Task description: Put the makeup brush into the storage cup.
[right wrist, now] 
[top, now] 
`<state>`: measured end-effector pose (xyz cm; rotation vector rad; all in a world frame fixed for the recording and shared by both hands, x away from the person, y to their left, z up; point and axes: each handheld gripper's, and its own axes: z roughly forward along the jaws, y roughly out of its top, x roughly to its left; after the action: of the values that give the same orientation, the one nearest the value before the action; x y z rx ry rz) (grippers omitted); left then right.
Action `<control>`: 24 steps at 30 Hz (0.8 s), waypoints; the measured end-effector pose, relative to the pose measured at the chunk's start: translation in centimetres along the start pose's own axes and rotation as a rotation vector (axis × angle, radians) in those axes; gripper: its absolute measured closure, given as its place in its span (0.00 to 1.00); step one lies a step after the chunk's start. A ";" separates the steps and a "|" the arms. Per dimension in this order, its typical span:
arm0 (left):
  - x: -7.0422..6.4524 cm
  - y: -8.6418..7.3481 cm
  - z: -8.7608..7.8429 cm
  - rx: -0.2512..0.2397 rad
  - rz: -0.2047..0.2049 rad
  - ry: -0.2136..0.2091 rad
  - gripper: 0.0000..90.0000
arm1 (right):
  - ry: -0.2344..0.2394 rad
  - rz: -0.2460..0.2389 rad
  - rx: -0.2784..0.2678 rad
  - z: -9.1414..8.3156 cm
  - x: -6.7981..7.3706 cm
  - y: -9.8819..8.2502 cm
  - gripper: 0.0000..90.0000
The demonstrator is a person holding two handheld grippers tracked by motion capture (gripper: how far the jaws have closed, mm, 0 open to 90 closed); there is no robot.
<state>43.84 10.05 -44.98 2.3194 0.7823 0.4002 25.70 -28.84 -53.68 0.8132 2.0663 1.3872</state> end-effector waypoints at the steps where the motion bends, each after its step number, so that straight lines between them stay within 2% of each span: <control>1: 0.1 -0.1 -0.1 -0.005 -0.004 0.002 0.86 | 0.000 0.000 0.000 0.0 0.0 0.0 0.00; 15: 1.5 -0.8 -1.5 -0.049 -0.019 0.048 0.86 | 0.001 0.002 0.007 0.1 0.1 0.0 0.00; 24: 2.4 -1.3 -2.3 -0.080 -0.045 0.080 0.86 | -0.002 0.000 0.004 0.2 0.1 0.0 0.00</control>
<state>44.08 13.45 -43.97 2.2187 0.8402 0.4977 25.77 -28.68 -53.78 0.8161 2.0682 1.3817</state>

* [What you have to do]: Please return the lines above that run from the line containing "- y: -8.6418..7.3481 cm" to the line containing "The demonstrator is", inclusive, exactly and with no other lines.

* [Response for this exercise]:
  - y: -8.6418..7.3481 cm
  - z: -8.7608..7.8429 cm
  - rx: -0.2512..0.2397 rad
  - rz: -0.2047..0.2049 rad
  - ry: -0.2136..0.2091 rad
  - gripper: 0.0000..90.0000
arm1 (right):
  - ry: -0.2344..0.2394 rad
  - rz: -0.2460..0.2389 rad
  - rx: -0.2784..0.2678 rad
  - z: -9.1414..8.3156 cm
  - x: -6.7981..7.3706 cm
  - y: -9.8819..8.2502 cm
  - gripper: 0.0000..90.0000
The demonstrator is a person holding two handheld grippers tracked by motion capture (gripper: how far the jaws have closed, mm, 0 open to 90 closed); there is no robot.

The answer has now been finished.